> Exercise aim: Reproduce exactly, from the data that follows, the line with "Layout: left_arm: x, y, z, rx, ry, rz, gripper", the line with "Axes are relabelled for", and every line that lies between them.

Records from a dataset
────────────────────

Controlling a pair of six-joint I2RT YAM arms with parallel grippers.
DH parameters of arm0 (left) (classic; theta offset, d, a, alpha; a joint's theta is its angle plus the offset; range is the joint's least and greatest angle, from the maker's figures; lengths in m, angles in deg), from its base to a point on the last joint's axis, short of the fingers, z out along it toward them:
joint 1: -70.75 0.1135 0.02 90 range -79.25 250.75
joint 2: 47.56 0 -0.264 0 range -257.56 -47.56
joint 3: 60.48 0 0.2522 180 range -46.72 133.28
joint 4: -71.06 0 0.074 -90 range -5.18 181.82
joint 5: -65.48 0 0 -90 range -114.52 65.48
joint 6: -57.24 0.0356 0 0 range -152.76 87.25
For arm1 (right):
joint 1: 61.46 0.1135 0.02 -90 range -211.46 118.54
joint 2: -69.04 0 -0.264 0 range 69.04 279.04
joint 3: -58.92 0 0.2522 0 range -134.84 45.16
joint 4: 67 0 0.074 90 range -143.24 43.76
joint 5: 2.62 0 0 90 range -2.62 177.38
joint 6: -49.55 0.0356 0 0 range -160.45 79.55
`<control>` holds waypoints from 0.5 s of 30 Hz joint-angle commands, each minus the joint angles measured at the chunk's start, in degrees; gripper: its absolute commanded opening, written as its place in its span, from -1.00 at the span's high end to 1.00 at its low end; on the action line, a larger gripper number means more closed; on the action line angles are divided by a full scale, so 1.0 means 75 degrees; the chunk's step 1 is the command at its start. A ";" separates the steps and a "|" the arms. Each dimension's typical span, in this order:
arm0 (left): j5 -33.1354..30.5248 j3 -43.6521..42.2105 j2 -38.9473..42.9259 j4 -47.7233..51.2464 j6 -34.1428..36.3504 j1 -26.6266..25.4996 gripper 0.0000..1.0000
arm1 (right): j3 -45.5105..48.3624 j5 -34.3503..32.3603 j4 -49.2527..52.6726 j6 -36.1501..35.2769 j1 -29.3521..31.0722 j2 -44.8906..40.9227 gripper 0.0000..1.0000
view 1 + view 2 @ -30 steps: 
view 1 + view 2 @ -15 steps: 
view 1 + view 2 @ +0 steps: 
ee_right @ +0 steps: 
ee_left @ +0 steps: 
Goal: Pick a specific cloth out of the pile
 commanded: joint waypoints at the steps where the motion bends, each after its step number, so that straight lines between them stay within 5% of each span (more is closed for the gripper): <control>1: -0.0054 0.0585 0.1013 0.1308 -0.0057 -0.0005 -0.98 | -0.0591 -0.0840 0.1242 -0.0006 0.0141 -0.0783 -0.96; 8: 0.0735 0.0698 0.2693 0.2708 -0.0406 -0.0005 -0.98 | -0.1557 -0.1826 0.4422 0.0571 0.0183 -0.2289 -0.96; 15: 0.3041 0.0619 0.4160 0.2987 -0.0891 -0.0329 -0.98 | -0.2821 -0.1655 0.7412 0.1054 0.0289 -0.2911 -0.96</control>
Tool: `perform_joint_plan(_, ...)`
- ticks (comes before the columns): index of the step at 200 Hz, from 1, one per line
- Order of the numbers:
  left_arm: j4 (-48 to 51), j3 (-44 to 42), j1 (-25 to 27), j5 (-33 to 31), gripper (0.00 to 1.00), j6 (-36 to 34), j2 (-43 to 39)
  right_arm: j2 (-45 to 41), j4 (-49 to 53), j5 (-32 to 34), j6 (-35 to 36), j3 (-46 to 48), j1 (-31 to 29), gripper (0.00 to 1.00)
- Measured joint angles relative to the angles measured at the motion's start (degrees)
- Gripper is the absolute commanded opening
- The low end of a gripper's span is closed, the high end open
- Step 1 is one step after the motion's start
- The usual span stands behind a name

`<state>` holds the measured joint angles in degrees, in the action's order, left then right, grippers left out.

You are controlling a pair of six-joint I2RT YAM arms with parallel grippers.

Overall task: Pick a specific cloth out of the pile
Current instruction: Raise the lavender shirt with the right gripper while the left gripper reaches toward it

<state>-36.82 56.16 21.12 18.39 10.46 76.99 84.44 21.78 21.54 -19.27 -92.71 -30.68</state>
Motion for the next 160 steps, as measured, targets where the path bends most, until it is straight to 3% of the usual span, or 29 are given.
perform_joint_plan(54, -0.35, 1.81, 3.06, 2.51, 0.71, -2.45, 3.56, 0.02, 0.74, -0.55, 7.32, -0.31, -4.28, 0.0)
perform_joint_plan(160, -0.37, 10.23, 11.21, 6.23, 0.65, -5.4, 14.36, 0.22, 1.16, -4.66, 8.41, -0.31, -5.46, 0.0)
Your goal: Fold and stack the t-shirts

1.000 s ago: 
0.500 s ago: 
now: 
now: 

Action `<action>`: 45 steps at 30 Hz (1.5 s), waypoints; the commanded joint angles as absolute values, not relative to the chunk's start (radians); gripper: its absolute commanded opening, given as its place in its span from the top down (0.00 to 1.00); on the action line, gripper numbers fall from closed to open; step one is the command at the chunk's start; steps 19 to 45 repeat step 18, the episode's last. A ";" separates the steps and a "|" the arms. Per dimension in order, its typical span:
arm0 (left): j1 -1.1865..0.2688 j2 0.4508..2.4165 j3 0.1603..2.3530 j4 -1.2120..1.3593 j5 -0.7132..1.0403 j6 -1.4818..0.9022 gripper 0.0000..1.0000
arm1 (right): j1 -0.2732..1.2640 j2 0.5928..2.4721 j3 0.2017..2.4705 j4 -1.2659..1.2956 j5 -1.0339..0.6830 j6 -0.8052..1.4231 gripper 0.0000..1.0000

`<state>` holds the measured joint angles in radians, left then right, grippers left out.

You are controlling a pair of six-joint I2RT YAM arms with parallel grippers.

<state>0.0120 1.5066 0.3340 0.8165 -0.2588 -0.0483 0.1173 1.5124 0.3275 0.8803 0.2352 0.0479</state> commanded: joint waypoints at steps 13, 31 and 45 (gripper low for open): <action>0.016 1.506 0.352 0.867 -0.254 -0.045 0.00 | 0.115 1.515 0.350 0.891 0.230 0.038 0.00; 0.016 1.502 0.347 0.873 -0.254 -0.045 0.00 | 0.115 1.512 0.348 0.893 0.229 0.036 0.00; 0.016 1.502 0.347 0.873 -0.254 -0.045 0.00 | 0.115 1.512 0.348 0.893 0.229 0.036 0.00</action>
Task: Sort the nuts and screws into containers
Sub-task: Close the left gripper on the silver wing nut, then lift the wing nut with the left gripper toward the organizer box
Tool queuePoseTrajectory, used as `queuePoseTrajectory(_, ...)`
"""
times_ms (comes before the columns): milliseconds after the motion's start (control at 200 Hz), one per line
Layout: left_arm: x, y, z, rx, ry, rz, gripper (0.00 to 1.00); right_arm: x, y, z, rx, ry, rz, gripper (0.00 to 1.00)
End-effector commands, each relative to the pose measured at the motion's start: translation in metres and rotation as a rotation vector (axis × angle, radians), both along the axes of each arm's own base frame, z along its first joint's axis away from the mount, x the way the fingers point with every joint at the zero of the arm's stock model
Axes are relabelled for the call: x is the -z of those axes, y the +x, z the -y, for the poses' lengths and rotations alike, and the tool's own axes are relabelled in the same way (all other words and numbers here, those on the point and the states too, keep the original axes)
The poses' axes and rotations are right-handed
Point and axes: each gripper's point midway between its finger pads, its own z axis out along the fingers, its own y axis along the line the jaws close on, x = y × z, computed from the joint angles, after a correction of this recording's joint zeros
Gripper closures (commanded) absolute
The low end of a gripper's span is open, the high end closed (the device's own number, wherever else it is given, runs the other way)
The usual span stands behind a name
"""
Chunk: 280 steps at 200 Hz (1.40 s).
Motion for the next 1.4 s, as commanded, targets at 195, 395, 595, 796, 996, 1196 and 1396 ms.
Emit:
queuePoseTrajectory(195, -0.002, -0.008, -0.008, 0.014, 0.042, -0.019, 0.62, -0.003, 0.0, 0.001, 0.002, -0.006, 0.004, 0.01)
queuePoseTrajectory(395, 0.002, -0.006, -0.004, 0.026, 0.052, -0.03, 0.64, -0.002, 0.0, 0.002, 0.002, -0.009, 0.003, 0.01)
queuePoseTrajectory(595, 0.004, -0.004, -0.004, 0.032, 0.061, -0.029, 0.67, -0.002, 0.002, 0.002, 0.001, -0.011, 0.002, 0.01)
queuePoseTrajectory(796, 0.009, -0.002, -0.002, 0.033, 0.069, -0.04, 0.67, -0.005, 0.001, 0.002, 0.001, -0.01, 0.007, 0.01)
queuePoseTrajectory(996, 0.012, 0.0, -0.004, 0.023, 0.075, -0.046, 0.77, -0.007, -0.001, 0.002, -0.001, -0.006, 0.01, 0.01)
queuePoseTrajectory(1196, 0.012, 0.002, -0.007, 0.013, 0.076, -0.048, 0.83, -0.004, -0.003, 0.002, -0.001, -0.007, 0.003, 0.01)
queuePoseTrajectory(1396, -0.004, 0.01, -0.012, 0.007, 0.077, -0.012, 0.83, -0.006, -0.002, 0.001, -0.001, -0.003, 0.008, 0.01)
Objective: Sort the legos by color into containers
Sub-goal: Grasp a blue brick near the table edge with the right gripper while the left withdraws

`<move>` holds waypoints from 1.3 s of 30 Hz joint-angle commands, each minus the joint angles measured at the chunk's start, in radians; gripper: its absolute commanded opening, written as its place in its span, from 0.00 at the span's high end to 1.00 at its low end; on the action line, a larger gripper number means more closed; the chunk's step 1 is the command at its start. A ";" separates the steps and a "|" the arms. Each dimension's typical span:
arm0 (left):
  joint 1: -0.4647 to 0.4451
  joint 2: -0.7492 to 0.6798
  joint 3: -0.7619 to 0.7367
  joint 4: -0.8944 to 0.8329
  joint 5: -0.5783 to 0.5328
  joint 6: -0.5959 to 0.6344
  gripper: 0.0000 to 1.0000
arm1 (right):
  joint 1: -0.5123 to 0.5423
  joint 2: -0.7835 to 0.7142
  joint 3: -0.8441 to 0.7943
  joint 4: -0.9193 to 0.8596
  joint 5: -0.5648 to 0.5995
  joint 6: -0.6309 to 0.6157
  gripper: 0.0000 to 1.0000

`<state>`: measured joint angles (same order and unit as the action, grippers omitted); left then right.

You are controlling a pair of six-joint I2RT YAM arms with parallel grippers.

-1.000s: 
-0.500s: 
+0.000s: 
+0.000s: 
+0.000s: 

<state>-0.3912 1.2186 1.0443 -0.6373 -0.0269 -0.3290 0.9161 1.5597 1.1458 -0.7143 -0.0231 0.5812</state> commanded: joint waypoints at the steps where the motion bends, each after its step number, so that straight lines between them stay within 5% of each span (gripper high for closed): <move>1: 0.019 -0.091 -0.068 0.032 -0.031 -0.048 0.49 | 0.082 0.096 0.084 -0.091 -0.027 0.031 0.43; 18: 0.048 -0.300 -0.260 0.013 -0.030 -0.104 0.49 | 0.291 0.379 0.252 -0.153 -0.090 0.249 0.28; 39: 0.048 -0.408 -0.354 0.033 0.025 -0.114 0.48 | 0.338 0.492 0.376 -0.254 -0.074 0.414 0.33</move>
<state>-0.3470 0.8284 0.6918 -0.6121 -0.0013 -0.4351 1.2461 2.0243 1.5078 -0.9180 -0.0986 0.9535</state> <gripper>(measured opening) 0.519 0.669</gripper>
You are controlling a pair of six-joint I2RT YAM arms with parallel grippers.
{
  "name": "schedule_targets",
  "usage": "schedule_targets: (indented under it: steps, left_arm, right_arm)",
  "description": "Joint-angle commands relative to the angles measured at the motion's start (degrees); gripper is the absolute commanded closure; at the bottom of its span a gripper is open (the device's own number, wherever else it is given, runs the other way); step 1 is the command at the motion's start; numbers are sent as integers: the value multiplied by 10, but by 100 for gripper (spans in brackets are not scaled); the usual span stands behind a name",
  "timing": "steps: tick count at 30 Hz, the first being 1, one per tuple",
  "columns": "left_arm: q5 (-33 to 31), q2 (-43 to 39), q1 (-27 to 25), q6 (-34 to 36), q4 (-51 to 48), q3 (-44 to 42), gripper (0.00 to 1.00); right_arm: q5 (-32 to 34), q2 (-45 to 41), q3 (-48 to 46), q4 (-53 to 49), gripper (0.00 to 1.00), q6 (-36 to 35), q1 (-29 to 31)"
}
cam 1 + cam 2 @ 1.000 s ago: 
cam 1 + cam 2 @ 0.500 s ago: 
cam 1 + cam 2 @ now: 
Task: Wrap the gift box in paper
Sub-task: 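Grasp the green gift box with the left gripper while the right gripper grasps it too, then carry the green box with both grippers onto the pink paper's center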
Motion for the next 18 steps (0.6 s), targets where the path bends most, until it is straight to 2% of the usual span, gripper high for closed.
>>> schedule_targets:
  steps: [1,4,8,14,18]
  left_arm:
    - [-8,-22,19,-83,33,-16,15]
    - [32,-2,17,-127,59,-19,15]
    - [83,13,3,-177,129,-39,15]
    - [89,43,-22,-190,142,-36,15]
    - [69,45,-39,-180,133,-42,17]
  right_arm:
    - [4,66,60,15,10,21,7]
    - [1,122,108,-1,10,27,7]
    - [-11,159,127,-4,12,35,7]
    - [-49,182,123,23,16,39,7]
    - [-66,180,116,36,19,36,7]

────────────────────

> Completed exercise:
Layout: left_arm: x, y, z, rx, ry, rz, gripper (0.00 to 1.00); right_arm: x, y, z, rx, ry, rz, gripper (0.00 to 1.00)
End-effector commands, each relative to the pose measured at the motion's start: translation in metres and rotation as a rotation vector (axis × angle, radians), both along the axes of each arm's own base frame, z along its first joint's axis away from the mount, x the way the fingers point with every joint at the zero of the arm's stock model
Axes are relabelled for the call: x is the -z of those axes, y the +x, z the -y, for the poses' lengths and rotations alike, and the tool's own axes are relabelled in the same way (all other words and numbers here, those on the point and the states too, keep the original axes)

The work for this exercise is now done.